**EXERCISE**
Start at the first line of the listing below. Write out each line exactly, stopping after the one that contains "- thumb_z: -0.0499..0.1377".

**DATA BELOW**
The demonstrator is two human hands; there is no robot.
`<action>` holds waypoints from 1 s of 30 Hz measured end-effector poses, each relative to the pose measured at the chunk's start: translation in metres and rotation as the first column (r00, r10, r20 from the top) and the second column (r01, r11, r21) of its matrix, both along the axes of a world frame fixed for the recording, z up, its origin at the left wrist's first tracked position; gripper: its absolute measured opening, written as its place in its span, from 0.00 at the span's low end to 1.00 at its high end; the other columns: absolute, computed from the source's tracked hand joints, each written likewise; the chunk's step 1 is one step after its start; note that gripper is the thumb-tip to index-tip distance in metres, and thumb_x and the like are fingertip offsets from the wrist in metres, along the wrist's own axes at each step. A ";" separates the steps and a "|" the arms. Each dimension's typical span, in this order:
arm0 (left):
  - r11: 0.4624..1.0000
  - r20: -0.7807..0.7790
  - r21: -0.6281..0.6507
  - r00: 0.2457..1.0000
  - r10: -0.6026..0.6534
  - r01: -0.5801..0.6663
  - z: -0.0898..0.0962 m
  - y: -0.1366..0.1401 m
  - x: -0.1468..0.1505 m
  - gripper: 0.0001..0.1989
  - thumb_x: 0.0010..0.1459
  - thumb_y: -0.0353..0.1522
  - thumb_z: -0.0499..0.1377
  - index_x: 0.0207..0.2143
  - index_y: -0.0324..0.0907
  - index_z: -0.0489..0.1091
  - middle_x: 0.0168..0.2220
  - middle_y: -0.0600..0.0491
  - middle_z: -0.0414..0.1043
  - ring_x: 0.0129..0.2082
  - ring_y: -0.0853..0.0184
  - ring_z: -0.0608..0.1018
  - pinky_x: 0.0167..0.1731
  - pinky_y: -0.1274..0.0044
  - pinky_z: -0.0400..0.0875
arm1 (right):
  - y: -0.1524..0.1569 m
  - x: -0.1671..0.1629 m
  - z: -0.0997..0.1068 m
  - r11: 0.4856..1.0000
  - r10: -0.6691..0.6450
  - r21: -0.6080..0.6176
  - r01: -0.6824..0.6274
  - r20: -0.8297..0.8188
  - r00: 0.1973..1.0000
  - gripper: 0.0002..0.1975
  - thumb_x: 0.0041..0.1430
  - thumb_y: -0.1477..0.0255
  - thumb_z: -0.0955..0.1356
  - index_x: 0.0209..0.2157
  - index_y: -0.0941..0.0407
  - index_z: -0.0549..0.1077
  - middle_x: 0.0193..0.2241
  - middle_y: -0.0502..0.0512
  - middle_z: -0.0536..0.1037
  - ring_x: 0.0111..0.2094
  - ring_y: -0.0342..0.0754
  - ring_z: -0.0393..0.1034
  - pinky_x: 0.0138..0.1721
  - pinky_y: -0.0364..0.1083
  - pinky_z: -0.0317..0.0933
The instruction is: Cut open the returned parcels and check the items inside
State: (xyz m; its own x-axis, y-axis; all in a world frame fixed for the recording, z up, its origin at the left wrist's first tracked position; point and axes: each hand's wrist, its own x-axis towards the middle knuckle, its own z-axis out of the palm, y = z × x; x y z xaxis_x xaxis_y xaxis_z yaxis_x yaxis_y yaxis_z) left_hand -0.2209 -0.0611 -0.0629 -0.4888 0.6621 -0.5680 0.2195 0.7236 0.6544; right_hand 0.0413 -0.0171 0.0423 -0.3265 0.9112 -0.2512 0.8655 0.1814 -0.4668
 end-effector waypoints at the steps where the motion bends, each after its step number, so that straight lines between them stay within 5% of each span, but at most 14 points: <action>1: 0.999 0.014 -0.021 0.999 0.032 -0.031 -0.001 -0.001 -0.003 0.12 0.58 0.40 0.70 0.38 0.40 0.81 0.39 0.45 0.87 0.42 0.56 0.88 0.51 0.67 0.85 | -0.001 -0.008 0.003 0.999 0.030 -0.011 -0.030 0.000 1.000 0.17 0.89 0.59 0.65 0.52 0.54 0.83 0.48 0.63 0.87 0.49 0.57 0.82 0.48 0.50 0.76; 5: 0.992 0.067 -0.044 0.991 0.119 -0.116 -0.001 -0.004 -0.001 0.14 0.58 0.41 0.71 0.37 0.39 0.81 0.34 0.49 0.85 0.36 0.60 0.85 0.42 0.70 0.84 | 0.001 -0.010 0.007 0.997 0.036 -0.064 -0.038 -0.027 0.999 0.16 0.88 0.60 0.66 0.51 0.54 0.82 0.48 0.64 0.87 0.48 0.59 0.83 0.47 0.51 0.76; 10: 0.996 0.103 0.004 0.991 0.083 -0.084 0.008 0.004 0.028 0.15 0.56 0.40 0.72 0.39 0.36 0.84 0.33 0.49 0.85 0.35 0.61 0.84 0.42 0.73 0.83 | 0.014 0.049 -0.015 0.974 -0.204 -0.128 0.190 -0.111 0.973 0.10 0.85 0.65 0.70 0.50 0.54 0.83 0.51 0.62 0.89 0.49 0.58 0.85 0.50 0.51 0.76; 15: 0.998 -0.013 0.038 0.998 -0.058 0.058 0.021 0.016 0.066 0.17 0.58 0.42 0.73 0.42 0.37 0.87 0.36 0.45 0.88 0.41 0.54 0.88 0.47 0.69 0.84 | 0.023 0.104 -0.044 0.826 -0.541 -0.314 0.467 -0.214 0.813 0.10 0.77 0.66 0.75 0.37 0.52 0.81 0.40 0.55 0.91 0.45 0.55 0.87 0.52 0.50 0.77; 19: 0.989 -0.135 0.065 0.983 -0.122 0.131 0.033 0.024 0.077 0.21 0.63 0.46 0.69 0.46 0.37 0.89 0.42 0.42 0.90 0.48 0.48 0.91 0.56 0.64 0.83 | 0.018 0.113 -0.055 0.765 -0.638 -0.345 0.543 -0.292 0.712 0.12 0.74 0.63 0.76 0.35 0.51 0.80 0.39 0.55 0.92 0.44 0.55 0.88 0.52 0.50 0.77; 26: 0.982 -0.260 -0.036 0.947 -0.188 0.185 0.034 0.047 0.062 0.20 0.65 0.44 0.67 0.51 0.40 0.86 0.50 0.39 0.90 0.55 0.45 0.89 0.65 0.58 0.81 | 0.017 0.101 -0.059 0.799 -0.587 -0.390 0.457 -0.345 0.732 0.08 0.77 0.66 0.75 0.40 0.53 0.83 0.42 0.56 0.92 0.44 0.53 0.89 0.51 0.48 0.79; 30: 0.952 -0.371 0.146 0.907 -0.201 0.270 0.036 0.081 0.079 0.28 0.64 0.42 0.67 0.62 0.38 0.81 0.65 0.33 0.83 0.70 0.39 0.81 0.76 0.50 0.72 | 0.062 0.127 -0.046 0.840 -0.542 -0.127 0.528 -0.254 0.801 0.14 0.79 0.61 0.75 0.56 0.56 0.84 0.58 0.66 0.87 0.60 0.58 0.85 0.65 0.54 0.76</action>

**RESPONSE TO THIS EXERCISE**
The demonstrator is two human hands; there is no robot.
`<action>` holds waypoints from 1 s of 30 Hz measured end-effector poses, each relative to the pose measured at the chunk's start: translation in metres and rotation as the first column (r00, r10, r20 from the top) and the second column (r01, r11, r21) of its matrix, both along the axes of a world frame fixed for the recording, z up, its origin at the left wrist's first tracked position; gripper: its absolute measured opening, written as its place in its span, from 0.00 at the span's low end to 1.00 at its high end; the other columns: absolute, computed from the source's tracked hand joints, each written likewise; the chunk's step 1 is one step after its start; note that gripper is the thumb-tip to index-tip distance in metres, and thumb_x and the like are fingertip offsets from the wrist in metres, along the wrist's own axes at each step. A ";" separates the steps and a "|" the arms. Each dimension's typical span, in this order:
arm0 (left):
  - r11: 0.4624..1.0000
  - r20: -0.7807..0.7790
  - r21: -0.6281..0.6507
  - r00: 0.2457..1.0000
  - r10: -0.6026..0.6534
  - r01: -0.5801..0.6663
  - z: -0.0898..0.0962 m
  - y: -0.1366..0.1401 m
  - x: -0.1468..0.1505 m
  - gripper: 0.0001..0.1989
  - thumb_x: 0.0010..0.1459
  - thumb_y: -0.0353..0.1522
  - thumb_z: -0.0499..0.1377

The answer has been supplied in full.